Après une introduction instrumentale qui mets en valeur le jeu atypique de Charlie Hunter, qui joue comme à son habitude sur une guitare électrique à huit cordes lui permettant de brouiller les frontières entre rythmique, lead et basse, c’est sur Sassy, un titre de Manhattan Transfer ici revisité dans un registre à la limite du p-funk, que s’ouvre le concert. Dharma bums, une composition des trois musiciens avec des paroles d’Elling, enchaîne dans un registre blues ouvert par une introduction de Hunter en solo et qui se poursuit au fur et à mesure des improvisations de chacun des musiciens sous la direction de Elling, qui distribue du geste les solos – et se lance dans un passage scatté virtuose.

Très à l’aise et visiblement heureux de la relation télépathique avec ses musiciens, Elling, qui n’hésite pas à se lancer dans quelques pas de danse, leur laisse une large part – en particulier à Cory Fonville, constamment inventif, et chaque morceau semble s’étendre et se prolonger en fonction de son inspiration.
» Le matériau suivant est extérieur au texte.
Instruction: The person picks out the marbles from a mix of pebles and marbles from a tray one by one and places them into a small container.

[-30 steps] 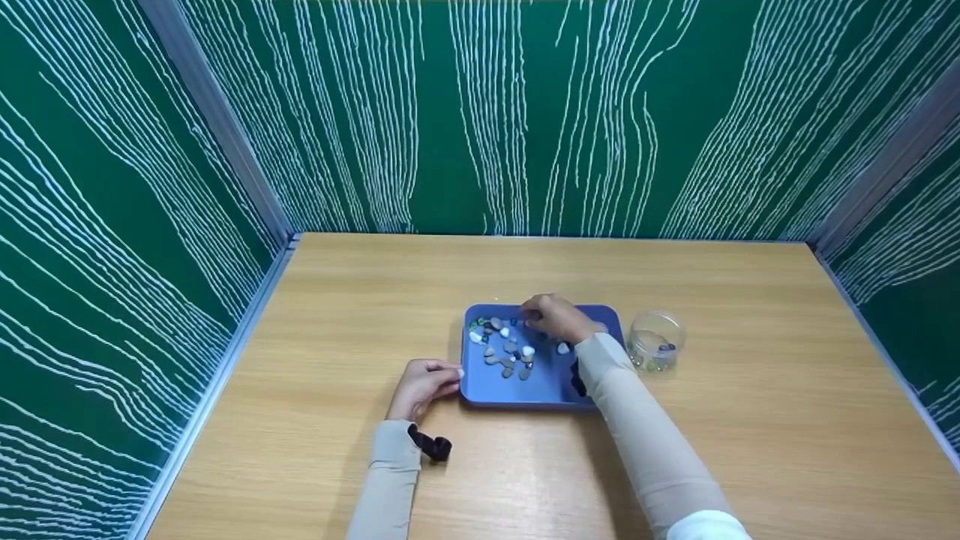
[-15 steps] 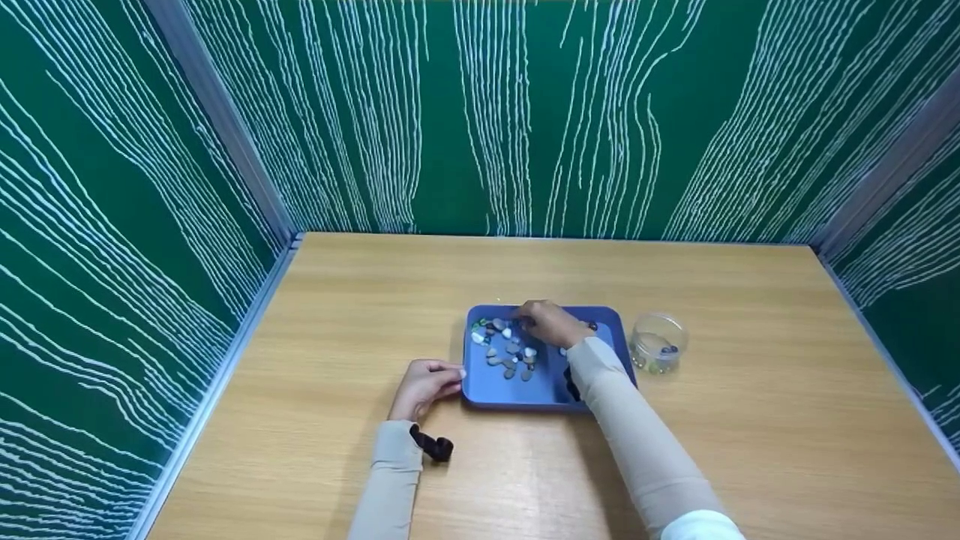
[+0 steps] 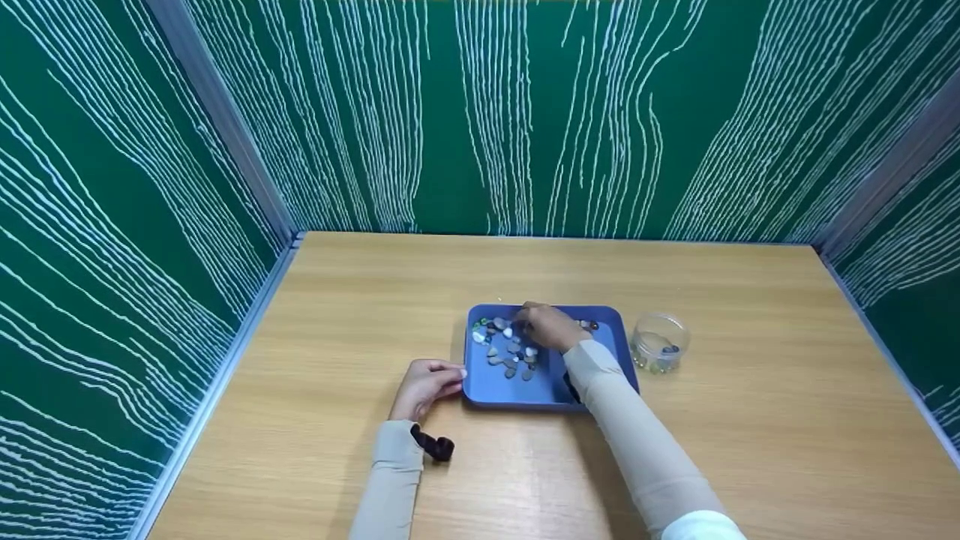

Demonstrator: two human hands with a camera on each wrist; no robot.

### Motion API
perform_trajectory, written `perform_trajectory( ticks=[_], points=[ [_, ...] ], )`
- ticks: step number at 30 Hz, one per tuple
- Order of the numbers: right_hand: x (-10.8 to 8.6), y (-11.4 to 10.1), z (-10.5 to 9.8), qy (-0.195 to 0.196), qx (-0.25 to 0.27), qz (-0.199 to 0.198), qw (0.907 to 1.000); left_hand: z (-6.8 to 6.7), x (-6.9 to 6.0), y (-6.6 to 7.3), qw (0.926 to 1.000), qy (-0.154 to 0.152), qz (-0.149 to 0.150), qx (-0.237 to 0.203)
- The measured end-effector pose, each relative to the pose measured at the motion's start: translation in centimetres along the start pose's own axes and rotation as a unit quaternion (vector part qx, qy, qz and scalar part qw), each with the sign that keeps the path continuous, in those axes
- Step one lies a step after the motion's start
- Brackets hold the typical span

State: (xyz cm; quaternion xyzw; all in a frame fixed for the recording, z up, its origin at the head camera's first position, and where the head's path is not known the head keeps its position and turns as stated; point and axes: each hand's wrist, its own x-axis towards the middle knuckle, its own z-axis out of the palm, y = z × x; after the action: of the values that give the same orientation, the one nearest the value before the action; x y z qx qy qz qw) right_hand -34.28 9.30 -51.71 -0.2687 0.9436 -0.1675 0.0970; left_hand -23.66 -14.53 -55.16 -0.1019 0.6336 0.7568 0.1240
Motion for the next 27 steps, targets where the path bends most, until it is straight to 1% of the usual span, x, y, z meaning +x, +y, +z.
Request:
perform_trajectory(
  ticks=[4,8,11,14,21,24,27],
  points=[
    [-0.03,0.1,0.01,0.002,0.031,0.013,0.9995,0.08,0.0,0.08,1.0,0.005,-0.006,-0.004],
    [0.05,0.3,0.15,0.001,0.048,0.028,0.9984,0.17,-0.05,0.12,1.0,0.005,-0.007,-0.004],
    [0.03,0.48,0.35,-0.002,0.046,0.03,0.9985,0.23,-0.07,0.14,0.9999,0.005,-0.01,-0.003],
    [-0.03,0.66,0.51,-0.001,0.038,0.022,0.999,0.21,-0.02,0.14,0.9999,0.006,-0.012,0.0],
    [-0.3,0.86,0.4,0.016,0.033,0.0,0.9993,0.03,0.13,0.03,1.0,0.001,0.002,-0.009],
    [-0.39,0.89,0.32,0.015,0.036,0.001,0.9992,-0.03,0.13,-0.04,0.9999,-0.002,0.006,-0.014],
    [-0.43,0.87,0.16,0.01,0.051,0.02,0.9984,-0.04,0.14,-0.04,0.9999,-0.001,0.005,-0.016]
  ],
)
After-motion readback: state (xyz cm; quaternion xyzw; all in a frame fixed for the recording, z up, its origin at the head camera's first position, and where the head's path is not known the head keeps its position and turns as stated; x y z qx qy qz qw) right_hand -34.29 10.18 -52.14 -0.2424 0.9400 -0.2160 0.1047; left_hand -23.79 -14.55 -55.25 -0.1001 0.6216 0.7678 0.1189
Manic panic epiphanic, qui clôt le premier set, inclut une référence au gospel He’s got the whole wide world in his hands qui permet de mettre en valeur les deux choristes et intègre un passage a cappella, ainsi qu’un duo scatté avec la guitare de Charlie Hunter. 

Le second set se poursuit dans le même registre. Un peu défavorisé par la balance dans le premier set, D.J. Harrison se rattrape largement et s’offre quelques beaux solos, tandis que le chewing-gum ostensiblement mâché par Elling ne réduit en rien sa puissance vocale ! Le trio abandonne le répertoire du dernier album le temps d’un Going to Chicago réinventé, qui permet à Elling de montrer à la fois son inscription dans la tradition et sa capacité à la dépasser, avant d’y revenir avec la chanson titre, sur laquelle Elling s’offre un passage en français. Réclamée par le public, la ballade Endless lawns – des paroles d’Elling sur un thème de Carla Bley – est une grande réussite, illuminée par un solo d’Harrison. Emprunté à Cody ChesnuTT, The seed vient conclure en beauté le set en offrant à Elling l’occasion d’un duo scatté avec le batteur.

En rappel, l’ensemble s’attaque au Lonely avenue de Doc Pomus, ouvert par une brillante introduction en solo par Hunter mais qui s’éloigne vite de la version de référence de Ray Charles, Elling se lançant dans une série d’improvisations vocales pleines d’humour. L’enthousiasme du public ne diminuant pas après cette brillante prestation, le trio instrumental revient, sans Elling ni les choristes, pour un instrumental improvisé qui offre une belle conclusion à une soirée sans temps mort.